May a state government impose a restriction on voting that will keep tens of thousands of eligible voters, especially African-American and Latino citizens, from casting ballots without any evidence that this is necessary to prevent fraud? The answer should be clear that such a limit is unconstitutional.


Erwin Chemerinsky is the Alston & Bird Professor of Law and Political Science at Duke University (www.law.duke.edu).

Unfortunately, the Supreme Court's ruling on Monday upholding a requirement for photo identification in order to vote is likely to lead to a wave of laws across the country that will disenfranchise countless voters. Even worse, the Supreme Court said it does not matter if the restrictions are motivated by partisan politics and the desire of one political party to discourage votes for the other.

At issue before the Supreme Court was an Indiana law requiring photo identification in order to vote. At first, this may seem innocuous, but in operation it is quite insidious.

The Indiana legislature adopted the requirement with every Republican legislator voting for it and every Democrat voting against it. They knew statistics consistently show that such a law has a far greater effect on those likely to vote Democratic, especially African Americans and Latinos. The reality is there are many individuals who do not have photo identification and these tend to be the poorest in society, often citizens of color.

It is estimated that, at a minimum, 43,000 eligible voters in Indiana will be denied the ability to vote because they lack photo identification. This might be justified if there were a serious voter fraud problem in Indiana and there was no other way to solve it. But as Justice David Souter noted in his dissenting opinion, there is not "a shred of evidence that in-person voter impersonation is a problem in the state."

Justice John Paul Stevens, in an opinion joined by Chief Justice John Roberts and Justice Anthony Kennedy, engaged in a balancing test, concluding the state had a legitimate interest in preventing fraud and the burden on voting was minimal because individuals could easily obtain photo identification. Justice Antonin Scalia, joined by Justices Clarence Thomas and Samuel Alito, went even further, saying that a requirement for voting, even if it keeps some from voting, is allowed unless it has a "severe" impact on voting.

The flaw in these justices' reasoning is it ignores the fundamental nature of the right to vote. Under traditional principles of constitutional law, the government may burden a fundamental right only if its action is necessary to achieve a compelling interest. The balancing test used by Justice Stevens and the extreme deference advanced by Justice Scalia is inconsistent with the need for the government to prove that its restrictions on a fundamental right are truly essential. Justice Stevens said the challengers had to meet a "heavy burden" to have the law invalidated. But when a fundamental right is involved, the burden is always on the government to show that the law is needed.

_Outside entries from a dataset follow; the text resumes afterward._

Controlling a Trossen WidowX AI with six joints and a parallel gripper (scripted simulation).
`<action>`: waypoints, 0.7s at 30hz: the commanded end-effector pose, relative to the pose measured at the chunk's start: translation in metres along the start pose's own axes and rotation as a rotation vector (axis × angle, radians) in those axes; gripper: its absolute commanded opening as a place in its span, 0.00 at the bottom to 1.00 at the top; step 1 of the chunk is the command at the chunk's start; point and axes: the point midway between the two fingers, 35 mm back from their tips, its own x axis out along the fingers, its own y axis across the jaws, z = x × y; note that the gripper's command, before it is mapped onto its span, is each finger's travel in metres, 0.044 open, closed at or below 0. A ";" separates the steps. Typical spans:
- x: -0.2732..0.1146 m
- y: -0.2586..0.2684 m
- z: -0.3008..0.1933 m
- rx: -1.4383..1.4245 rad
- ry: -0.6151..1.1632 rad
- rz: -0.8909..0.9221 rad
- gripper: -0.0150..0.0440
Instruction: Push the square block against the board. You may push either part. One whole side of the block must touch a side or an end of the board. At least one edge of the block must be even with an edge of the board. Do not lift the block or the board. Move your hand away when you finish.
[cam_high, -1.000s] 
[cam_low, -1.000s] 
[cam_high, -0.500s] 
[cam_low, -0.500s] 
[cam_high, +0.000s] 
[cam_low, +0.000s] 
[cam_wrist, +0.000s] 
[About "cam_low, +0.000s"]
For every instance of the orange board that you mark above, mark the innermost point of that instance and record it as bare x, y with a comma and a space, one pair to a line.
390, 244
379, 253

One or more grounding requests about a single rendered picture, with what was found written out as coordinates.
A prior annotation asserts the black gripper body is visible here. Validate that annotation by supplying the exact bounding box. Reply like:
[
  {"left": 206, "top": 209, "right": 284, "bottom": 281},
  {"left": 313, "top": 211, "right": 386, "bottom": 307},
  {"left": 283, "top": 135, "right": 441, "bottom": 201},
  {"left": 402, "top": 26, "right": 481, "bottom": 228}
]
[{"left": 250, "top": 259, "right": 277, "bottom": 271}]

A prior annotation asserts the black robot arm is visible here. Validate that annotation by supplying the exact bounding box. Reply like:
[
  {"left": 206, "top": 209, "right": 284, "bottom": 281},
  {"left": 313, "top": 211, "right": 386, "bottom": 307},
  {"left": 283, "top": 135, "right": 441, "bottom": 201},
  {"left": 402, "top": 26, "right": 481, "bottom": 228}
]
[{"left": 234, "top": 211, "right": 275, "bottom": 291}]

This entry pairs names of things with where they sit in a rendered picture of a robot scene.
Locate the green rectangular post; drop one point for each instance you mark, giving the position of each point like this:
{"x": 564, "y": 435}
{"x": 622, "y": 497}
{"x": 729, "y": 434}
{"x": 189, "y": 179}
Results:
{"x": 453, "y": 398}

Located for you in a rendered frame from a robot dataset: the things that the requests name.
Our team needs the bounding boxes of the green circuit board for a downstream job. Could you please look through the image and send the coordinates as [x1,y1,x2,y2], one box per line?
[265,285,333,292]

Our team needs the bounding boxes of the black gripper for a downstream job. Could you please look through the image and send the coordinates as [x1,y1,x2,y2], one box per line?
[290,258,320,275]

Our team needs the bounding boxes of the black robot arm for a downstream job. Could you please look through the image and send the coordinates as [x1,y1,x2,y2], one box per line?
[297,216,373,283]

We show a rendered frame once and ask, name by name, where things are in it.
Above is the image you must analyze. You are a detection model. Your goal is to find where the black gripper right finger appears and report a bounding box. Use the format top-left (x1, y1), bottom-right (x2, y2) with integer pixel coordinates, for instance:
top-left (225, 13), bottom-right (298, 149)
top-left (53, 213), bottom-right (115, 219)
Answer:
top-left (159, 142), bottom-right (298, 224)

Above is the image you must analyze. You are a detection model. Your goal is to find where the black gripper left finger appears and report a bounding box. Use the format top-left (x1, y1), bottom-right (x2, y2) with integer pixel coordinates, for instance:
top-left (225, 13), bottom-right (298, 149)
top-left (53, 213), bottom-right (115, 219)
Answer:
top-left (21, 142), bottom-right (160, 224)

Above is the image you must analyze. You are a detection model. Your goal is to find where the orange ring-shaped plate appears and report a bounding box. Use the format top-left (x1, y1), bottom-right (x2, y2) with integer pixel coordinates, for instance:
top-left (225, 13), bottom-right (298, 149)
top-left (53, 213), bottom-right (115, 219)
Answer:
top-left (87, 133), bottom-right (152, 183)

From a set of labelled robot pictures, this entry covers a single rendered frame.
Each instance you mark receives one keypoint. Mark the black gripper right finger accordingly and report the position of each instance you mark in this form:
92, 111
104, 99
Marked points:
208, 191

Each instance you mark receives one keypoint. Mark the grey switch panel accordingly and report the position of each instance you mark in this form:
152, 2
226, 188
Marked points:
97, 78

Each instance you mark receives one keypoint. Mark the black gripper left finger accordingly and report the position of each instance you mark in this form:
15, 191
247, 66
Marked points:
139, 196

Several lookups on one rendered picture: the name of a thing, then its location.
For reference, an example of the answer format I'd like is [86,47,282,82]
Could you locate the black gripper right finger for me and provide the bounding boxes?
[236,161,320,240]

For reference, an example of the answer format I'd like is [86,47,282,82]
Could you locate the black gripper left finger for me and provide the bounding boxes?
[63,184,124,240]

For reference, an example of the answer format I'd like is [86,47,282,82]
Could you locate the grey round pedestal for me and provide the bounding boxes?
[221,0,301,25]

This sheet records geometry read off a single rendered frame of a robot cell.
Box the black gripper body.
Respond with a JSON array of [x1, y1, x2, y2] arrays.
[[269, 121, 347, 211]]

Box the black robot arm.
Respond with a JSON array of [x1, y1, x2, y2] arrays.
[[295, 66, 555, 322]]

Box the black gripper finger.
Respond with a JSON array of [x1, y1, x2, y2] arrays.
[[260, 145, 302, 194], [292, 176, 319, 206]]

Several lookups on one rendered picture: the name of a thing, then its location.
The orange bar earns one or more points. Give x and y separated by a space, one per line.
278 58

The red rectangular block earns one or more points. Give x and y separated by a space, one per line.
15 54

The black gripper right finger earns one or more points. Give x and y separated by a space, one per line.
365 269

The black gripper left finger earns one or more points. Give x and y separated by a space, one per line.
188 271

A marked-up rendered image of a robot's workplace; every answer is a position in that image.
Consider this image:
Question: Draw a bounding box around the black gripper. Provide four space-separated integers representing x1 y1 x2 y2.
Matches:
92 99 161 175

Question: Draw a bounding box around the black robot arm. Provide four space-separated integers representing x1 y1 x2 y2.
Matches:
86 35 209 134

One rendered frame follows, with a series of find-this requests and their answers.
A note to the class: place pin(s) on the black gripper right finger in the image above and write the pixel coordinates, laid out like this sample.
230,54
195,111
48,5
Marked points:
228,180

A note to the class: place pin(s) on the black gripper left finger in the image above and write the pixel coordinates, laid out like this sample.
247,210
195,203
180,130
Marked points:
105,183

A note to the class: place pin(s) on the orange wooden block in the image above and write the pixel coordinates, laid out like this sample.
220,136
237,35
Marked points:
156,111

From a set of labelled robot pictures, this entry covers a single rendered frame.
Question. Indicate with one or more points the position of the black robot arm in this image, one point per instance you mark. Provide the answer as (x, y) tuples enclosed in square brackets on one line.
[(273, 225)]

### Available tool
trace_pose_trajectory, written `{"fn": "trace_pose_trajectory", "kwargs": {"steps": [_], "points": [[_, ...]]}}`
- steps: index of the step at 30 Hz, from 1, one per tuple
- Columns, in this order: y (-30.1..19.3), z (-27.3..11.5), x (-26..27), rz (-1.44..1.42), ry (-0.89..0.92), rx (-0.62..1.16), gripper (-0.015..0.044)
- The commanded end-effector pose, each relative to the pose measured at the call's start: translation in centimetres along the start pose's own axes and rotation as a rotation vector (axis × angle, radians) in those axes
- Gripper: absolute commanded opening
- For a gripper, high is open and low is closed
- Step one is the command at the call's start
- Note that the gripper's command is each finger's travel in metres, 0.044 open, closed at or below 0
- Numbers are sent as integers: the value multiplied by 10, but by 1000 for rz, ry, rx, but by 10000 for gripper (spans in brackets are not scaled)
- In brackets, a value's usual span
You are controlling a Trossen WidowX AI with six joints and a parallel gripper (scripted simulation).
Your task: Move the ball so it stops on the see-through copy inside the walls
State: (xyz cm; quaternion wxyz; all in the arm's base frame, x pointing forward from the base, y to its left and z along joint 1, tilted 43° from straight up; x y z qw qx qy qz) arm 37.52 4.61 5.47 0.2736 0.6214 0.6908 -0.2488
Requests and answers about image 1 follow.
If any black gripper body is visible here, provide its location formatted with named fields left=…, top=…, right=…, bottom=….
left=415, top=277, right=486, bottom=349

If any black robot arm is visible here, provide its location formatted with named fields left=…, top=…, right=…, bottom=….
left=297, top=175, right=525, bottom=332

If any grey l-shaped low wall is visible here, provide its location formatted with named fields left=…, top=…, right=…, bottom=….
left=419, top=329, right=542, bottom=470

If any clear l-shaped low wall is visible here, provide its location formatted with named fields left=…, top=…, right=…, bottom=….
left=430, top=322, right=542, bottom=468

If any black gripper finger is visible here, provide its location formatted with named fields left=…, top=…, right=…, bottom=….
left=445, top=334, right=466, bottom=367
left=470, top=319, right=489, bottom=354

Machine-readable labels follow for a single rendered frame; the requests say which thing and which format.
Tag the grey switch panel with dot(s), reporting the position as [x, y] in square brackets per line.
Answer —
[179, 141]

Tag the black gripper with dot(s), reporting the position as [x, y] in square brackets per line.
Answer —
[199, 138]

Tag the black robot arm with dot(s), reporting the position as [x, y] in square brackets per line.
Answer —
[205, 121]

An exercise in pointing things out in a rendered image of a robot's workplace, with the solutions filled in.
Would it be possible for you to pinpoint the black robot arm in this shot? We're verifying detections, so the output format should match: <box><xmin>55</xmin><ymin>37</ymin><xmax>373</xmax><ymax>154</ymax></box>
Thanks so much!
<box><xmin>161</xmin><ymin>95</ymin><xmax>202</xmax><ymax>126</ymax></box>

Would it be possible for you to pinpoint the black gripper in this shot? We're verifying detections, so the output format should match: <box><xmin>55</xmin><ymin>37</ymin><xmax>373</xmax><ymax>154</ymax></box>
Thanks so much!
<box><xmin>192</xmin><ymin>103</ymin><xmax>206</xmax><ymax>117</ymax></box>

For example, more than 40 years ago, the Supreme Court invalidated a Virginia law that imposed a poll tax of $1. The tax was intended mainly to discourage blacks from voting. The court was explicit that any restriction that would keep some citizens from voting could be tolerated only to achieve interests of the greatest importance. Under Justice Scalia's approach, such poll taxes would be allowed because they apply to everyone and do not have a "severe" effect on voting.

Unfortunately, today's Supreme Court gave no weight whatsoever to the partisan context of Indiana's law and others like it. There was no dispute that Republicans saw this law as a way of lessening votes for Democrats. But Justice Stevens said this did not matter.

This is an open invitation to state legislatures across the country to devise requirements for voting that keep members of the other political party from being able to vote. So long as legislators assert their goal is preventing fraud, even when there is no evidence to support it, Monday's decision will require that such laws be upheld.

Long ago, the Supreme Court proclaimed the right to vote is the most basic of all liberties because it preserves all other rights. It is this right that distinguishes a democracy from all other forms of government.

Although the government certainly has a vital interest in preventing fraud, more than a mere assertion of the interest should be required before tens of thousands are denied the right to vote. The Supreme Court's decision, and what it portends, is a major setback for fairness and equality in voting -- and for American democracy.